++++ Listed entries
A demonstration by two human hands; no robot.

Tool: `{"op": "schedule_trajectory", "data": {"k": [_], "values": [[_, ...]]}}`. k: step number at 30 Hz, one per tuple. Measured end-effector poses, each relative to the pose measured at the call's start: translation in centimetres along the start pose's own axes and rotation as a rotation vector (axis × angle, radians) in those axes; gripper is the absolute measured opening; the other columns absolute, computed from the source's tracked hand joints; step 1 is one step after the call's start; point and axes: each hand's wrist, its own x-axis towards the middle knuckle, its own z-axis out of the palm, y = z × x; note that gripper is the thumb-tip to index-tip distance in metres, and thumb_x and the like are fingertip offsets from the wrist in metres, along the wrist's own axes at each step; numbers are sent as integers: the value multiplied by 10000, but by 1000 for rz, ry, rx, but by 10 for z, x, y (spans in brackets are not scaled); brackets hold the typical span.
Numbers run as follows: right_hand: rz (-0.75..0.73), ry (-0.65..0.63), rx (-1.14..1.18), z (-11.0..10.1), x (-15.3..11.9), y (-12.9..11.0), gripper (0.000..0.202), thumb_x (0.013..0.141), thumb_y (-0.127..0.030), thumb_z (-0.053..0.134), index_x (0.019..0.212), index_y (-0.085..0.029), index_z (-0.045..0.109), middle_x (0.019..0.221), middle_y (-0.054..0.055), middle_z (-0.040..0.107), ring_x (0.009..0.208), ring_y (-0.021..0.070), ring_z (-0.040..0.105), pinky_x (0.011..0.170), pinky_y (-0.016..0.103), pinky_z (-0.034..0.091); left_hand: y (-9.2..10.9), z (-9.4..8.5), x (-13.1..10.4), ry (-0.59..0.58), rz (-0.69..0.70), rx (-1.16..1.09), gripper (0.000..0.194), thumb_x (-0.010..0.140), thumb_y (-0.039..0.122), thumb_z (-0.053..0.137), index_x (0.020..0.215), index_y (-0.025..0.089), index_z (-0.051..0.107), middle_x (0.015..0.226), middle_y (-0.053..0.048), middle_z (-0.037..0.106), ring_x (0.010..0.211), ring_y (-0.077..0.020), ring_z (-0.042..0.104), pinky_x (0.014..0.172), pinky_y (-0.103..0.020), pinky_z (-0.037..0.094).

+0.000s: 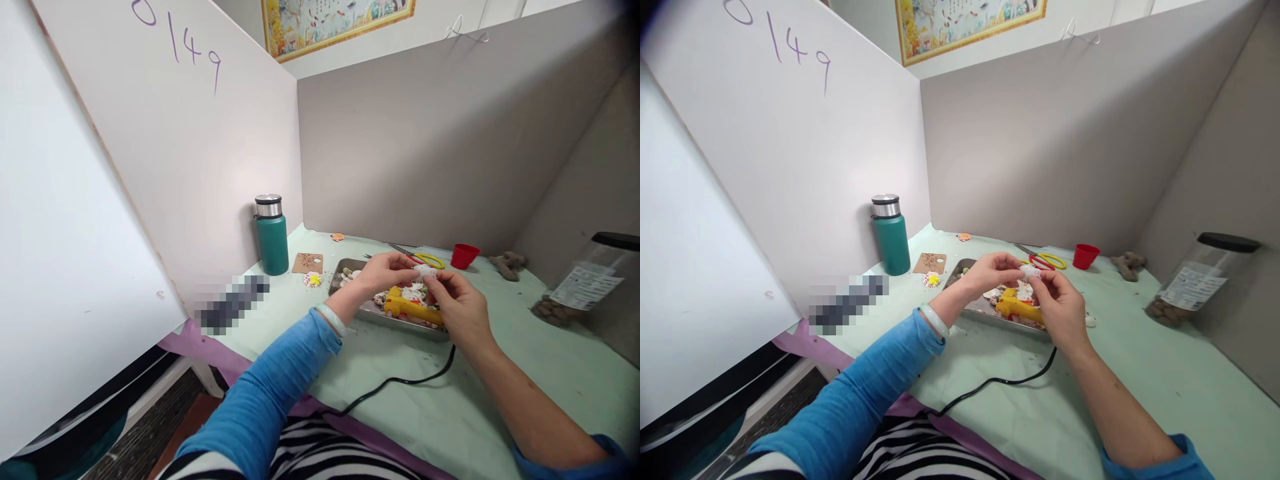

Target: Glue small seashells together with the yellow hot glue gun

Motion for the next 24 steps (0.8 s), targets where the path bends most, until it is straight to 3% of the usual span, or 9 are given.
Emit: {"op": "schedule_trajectory", "data": {"k": [7, 14, 24], "values": [[-35, -86, -99, -1, 2, 5, 308, 734, -500, 609, 813, -202, 594, 614, -12, 515, 556, 125, 468, 514, 240, 397, -6, -7, -8, -49, -11, -100, 398, 605, 428, 746, 813, 123, 596, 706, 4, 573, 626, -83, 527, 676, -274, 432], [-26, -154, -125, -2, 2, 2, 295, 755, -489, 593, 789, -196, 600, 618, -13, 509, 574, 121, 457, 541, 240, 388, -16, -8, -5, 12, -49, -289, 373, 575, 338, 791, 839, 116, 648, 792, -32, 606, 624, -87, 531, 671, -285, 423], [8, -201, -74, -2, 1, 0, 312, 744, -499, 602, 798, -192, 608, 601, -13, 515, 573, 122, 474, 562, 242, 410, -14, -4, -7, 11, -86, -410, 294, 550, 286, 804, 740, 119, 654, 615, 15, 558, 542, -66, 467, 641, -290, 426]]}}
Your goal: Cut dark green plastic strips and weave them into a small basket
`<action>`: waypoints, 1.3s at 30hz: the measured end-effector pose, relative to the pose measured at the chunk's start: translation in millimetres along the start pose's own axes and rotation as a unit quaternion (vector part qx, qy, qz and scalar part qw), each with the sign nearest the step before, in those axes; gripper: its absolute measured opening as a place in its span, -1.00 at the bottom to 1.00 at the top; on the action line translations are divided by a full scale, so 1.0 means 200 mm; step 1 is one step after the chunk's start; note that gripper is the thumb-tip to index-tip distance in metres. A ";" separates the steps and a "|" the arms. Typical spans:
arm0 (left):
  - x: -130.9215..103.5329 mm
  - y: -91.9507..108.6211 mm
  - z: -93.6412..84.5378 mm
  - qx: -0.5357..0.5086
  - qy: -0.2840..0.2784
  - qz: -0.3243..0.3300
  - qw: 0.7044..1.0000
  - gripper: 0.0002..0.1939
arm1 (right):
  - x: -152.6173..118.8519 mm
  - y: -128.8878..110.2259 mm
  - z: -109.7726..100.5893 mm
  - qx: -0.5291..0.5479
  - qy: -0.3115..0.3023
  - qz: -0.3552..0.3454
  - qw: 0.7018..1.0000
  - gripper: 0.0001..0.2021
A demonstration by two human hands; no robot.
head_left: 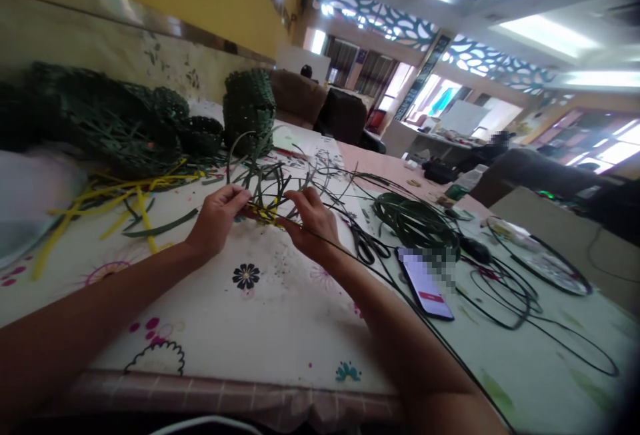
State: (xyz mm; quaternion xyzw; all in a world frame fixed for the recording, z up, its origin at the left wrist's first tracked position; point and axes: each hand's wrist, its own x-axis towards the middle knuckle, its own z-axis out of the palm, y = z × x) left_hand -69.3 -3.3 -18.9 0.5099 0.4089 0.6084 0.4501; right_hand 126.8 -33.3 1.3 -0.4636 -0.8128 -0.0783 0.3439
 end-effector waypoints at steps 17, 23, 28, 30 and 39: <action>-0.01 -0.01 0.01 -0.033 0.004 0.022 0.999 -0.81 | -0.04 0.00 0.00 0.113 0.056 -0.184 0.975 -0.80; 0.03 -0.05 -0.02 -0.024 0.001 0.037 0.999 -0.80 | -0.04 -0.03 0.07 0.302 0.055 0.035 0.951 -0.76; 0.01 -0.04 -0.02 0.018 -0.034 0.049 0.998 -0.76 | -0.01 0.02 0.14 0.540 0.047 0.315 0.779 -0.68; 0.00 -0.04 -0.02 0.024 -0.047 0.039 0.998 -0.69 | 0.00 0.04 0.14 0.558 0.058 0.319 0.764 -0.67; 0.04 -0.06 -0.02 0.025 0.035 0.049 0.998 -0.78 | -0.03 -0.11 0.09 0.164 -0.059 0.218 0.960 -0.33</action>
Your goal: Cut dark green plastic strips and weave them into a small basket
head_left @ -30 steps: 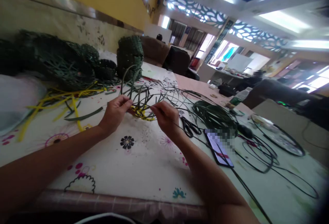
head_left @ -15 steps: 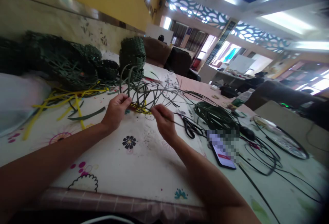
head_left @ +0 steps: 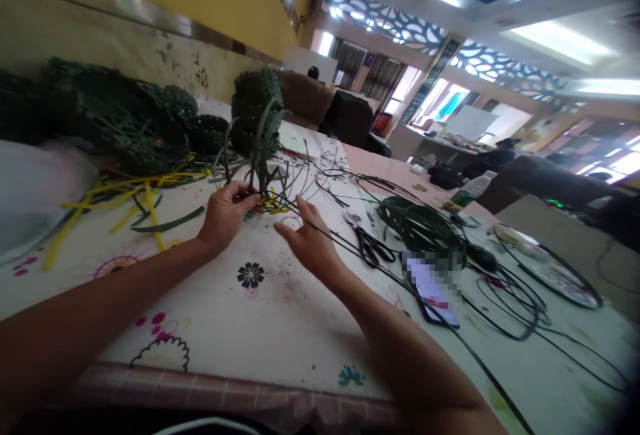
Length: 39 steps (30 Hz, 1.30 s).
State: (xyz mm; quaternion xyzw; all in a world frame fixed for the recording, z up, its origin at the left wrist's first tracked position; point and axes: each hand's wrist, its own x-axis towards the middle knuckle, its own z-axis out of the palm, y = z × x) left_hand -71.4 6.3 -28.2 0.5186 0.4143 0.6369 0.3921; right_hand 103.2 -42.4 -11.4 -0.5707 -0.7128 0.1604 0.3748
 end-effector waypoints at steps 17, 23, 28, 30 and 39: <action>-0.12 -0.01 0.04 0.069 -0.075 0.061 0.993 -0.79 | 0.03 0.06 0.01 -0.300 0.144 -0.266 0.905 -0.87; -0.13 0.01 0.05 0.022 -0.114 0.023 0.993 -0.78 | -0.01 0.04 0.02 -0.301 0.119 -0.257 0.911 -0.76; -0.12 0.02 0.04 0.051 -0.095 0.013 0.994 -0.83 | 0.00 0.08 0.02 -0.288 0.081 -0.294 0.907 -0.69; -0.12 0.02 0.04 0.057 -0.084 0.009 0.995 -0.83 | 0.00 0.10 0.01 -0.280 0.038 -0.312 0.907 -0.71; -0.12 0.01 0.03 0.104 -0.126 0.078 0.983 -0.79 | 0.07 0.14 0.01 0.099 0.005 -0.072 0.992 -0.87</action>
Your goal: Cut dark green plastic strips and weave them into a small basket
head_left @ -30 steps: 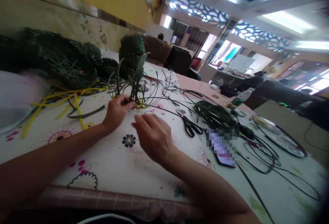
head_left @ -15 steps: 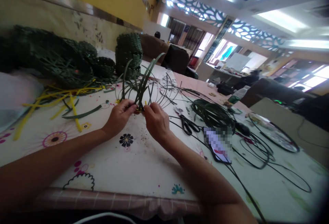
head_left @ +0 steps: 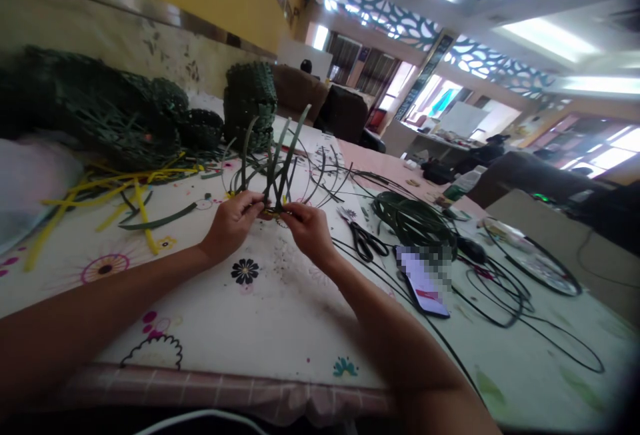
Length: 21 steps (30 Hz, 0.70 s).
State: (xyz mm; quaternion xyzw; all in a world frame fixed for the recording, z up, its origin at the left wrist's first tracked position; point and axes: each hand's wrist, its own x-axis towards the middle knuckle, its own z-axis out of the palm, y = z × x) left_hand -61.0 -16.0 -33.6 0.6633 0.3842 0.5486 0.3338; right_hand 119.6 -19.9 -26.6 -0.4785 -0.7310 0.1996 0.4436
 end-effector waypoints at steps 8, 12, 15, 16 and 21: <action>0.06 0.00 -0.14 0.148 0.094 0.123 0.977 -0.71 | 0.10 0.12 -0.12 0.251 0.053 0.107 0.961 -0.88; 0.12 -0.04 -0.19 0.217 0.050 0.195 0.955 -0.62 | 0.12 0.10 -0.17 0.264 0.038 0.110 0.957 -0.86; 0.13 -0.06 -0.19 0.247 0.015 0.244 0.938 -0.66 | 0.11 0.07 -0.18 0.268 0.015 0.101 0.958 -0.87; 0.14 -0.06 -0.19 0.253 0.012 0.249 0.935 -0.70 | 0.11 0.06 -0.17 0.268 0.006 0.095 0.959 -0.88; 0.14 -0.07 -0.18 0.240 0.017 0.210 0.947 -0.81 | 0.09 0.05 -0.13 0.194 0.019 0.055 0.979 -0.85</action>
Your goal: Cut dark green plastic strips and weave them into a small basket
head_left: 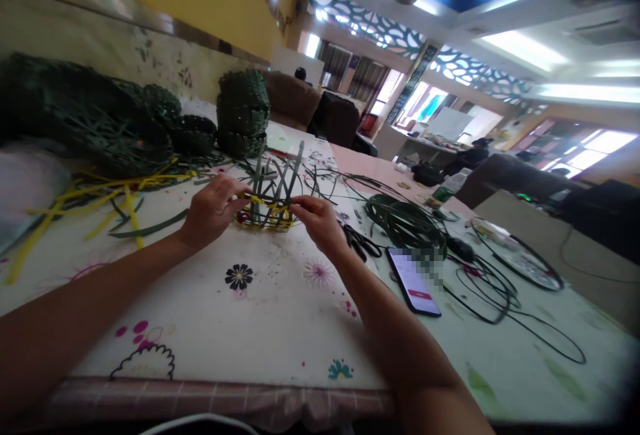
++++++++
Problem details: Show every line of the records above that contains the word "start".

Answer area:
Tool: `{"op": "schedule_trajectory", "data": {"k": [_], "values": [[_, ...]]}}`. k: step number at 30 Hz, one per tuple. Measured end-effector poses, each relative to the pose measured at the call's start: translation in centimetres along the start pose's own axes and rotation as a rotation vector (axis × angle, radians) in those axes; gripper is the absolute measured opening; the other columns absolute, computed from the source's tracked hand joints; step 1 is one step after the call's start; point and axes: each hand's wrist, its own x-axis towards the middle knuckle, its own z-axis out of the palm, y = z × x; note that gripper is the thumb-tip to index-tip distance in metres, and thumb_x and the like are fingertip offsets from the wrist in metres, along the wrist's own axes at each step; numbers are sent as integers: the value multiplied by 10000, but by 1000 for rz, ry, rx, but by 10 for z, x, y (spans in brackets are not scaled); brackets hold the typical span.
`<action>`: waypoints, 1.3s at 30hz: the measured end-effector pose, relative to the pose measured at the chunk's start: translation in millimetres along the start pose's own axes and rotation as a unit quaternion (vector part qx, qy, qz and scalar part qw), each with the sign nearest the step before, in those axes; gripper: its absolute measured opening as a place in its span, -1.00 at the bottom to 1.00 at the top; on the action line translations are divided by a full scale, so 1.0 means 200 mm; step 1 is one step after the chunk's start; note that gripper is the thumb-tip to index-tip distance in metres. A ";" separates the steps and a "|" the arms. Typical spans:

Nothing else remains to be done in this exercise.